Measurable snow was recorded in Florida for the first time since 1989, and power has been lost as far south as northern Florida.

Philidelphia in Pensylvania declared a Snow Emergency overnight, meaning all parked cars must be moved off emergency routes for snowploughs. 

New Hampshire is forecast to see temperatures plummet as low as -37.2C, which is colder than Mars, which reaches a high as -18.8C.

South Carolina Governor Henry McMaster warned residents to keep pets indoors, after dogs in New Hampshire and Ohio were found frozen to death. 

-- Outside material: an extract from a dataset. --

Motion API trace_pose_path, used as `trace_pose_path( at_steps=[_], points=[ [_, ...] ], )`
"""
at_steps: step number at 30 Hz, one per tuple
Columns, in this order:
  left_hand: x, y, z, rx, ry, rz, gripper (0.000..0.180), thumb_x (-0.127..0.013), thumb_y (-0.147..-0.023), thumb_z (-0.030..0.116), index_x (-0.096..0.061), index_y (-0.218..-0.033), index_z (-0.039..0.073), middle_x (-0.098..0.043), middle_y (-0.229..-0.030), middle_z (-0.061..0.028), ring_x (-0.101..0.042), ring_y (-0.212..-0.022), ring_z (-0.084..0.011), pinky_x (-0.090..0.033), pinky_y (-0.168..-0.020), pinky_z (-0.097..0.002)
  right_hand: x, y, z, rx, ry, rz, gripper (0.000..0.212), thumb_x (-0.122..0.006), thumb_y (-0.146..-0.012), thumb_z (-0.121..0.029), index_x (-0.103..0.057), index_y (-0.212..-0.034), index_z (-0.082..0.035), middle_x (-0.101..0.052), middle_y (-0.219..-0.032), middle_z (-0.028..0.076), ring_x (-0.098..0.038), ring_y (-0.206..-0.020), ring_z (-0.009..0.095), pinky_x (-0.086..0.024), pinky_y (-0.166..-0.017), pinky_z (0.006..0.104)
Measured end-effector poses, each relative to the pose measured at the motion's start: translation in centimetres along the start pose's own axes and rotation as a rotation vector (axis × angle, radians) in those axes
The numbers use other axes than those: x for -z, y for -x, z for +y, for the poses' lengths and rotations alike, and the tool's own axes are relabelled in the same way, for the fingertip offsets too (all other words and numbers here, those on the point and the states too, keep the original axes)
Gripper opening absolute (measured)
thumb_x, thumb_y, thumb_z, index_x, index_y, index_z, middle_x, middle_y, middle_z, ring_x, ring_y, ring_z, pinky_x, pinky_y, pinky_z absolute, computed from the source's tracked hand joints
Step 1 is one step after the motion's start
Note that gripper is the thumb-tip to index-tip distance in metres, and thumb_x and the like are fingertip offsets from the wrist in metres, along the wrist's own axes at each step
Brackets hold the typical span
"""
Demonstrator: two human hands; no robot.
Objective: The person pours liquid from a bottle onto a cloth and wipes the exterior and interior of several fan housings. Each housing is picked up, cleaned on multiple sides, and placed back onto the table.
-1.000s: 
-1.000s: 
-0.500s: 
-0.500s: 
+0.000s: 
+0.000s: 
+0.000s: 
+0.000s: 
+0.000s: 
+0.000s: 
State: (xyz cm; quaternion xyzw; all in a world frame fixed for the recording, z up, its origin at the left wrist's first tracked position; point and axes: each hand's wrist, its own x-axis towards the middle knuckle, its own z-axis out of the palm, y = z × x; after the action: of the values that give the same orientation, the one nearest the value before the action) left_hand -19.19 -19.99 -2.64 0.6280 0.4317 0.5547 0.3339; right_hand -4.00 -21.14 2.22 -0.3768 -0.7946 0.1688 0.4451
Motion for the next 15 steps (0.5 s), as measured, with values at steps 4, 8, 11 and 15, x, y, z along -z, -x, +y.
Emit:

The delayed launch will add further to mystery surrounding the activity, with details kept quiet throughout the planning stages.

Aerospace engineers first aimed to have the rocket ready for mid-November, before being delayed to analyse data from a previous mission.

On Wednesday, SpaceX had confirmed that it had carried out a successful propellant test of the Falcon 9 on Pad 40 of the KSC.

The Zuma payload will be delivered into low orbit before the two stage Falcon 9 attempts to renter the atmosphere and touch down at one of SpaceX’s landing zones in Cape Canaveral.

SpaceX will then have a quick turnaround ready for January 15 when it launches its new Falcon Heavy – a larger rocket composed of three Falcon 9 boosters – for the first time.

The rocket manufacturer teased: “With more than 5 million pounds of thrust at liftoff — equal to approximately eighteen 747 aircraft at full power — Falcon Heavy will be the most powerful operational rocket in the world by a factor of two.”

The Falcon Heavy will blast off on its maiden voyage with Elon Musk’s cherry red Tesla Roadster on board for a “billion year” orbit around Mars.